#### ACTIVITY
Report all lines of the records that contain "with".

GIVEN DATA Block Start

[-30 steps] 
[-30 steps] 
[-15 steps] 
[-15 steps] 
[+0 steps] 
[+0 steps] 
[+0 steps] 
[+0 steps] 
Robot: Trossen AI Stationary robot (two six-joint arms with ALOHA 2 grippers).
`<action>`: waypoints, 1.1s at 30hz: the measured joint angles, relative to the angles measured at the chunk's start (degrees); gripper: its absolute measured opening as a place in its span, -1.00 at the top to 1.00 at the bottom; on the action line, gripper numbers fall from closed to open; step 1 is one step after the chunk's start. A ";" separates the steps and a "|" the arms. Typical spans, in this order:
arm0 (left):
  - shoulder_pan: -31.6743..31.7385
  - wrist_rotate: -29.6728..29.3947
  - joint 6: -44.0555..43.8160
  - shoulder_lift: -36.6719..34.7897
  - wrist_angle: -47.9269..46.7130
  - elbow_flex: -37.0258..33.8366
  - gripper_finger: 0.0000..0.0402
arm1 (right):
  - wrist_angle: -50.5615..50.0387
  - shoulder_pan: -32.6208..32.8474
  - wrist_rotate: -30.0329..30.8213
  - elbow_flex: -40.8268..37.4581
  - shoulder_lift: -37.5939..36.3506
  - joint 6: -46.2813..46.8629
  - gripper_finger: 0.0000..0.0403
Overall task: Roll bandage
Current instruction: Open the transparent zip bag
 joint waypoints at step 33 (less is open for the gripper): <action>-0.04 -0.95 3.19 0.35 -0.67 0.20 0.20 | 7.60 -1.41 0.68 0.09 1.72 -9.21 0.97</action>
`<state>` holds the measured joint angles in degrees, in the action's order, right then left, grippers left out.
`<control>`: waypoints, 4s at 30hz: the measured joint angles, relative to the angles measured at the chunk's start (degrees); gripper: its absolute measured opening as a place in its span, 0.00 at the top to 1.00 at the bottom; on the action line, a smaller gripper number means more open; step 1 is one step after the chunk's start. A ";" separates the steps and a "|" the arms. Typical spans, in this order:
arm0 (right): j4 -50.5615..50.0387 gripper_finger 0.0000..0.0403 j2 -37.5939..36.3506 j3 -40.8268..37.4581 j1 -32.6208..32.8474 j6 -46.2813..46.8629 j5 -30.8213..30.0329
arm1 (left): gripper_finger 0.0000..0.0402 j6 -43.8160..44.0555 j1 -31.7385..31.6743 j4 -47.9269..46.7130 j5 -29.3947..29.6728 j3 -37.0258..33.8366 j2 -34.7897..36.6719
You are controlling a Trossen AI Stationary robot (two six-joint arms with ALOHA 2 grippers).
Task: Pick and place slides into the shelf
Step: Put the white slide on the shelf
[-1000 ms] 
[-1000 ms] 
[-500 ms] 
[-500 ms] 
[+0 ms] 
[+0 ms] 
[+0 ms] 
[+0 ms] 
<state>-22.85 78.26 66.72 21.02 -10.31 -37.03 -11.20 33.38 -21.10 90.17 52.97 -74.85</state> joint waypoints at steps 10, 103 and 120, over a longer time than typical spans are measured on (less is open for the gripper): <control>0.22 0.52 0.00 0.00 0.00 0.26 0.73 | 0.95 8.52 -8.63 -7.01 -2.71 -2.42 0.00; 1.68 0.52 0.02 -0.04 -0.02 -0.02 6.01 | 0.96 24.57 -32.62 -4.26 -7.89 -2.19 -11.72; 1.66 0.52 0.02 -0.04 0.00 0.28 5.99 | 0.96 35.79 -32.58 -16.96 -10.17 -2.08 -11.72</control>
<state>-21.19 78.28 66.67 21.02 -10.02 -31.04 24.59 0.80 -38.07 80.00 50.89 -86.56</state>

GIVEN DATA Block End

#### TASK RESULT
Robot: Trossen AI Stationary robot (two six-joint arms with ALOHA 2 grippers).
You are controlling a Trossen AI Stationary robot (two six-joint arms with ALOHA 2 grippers).

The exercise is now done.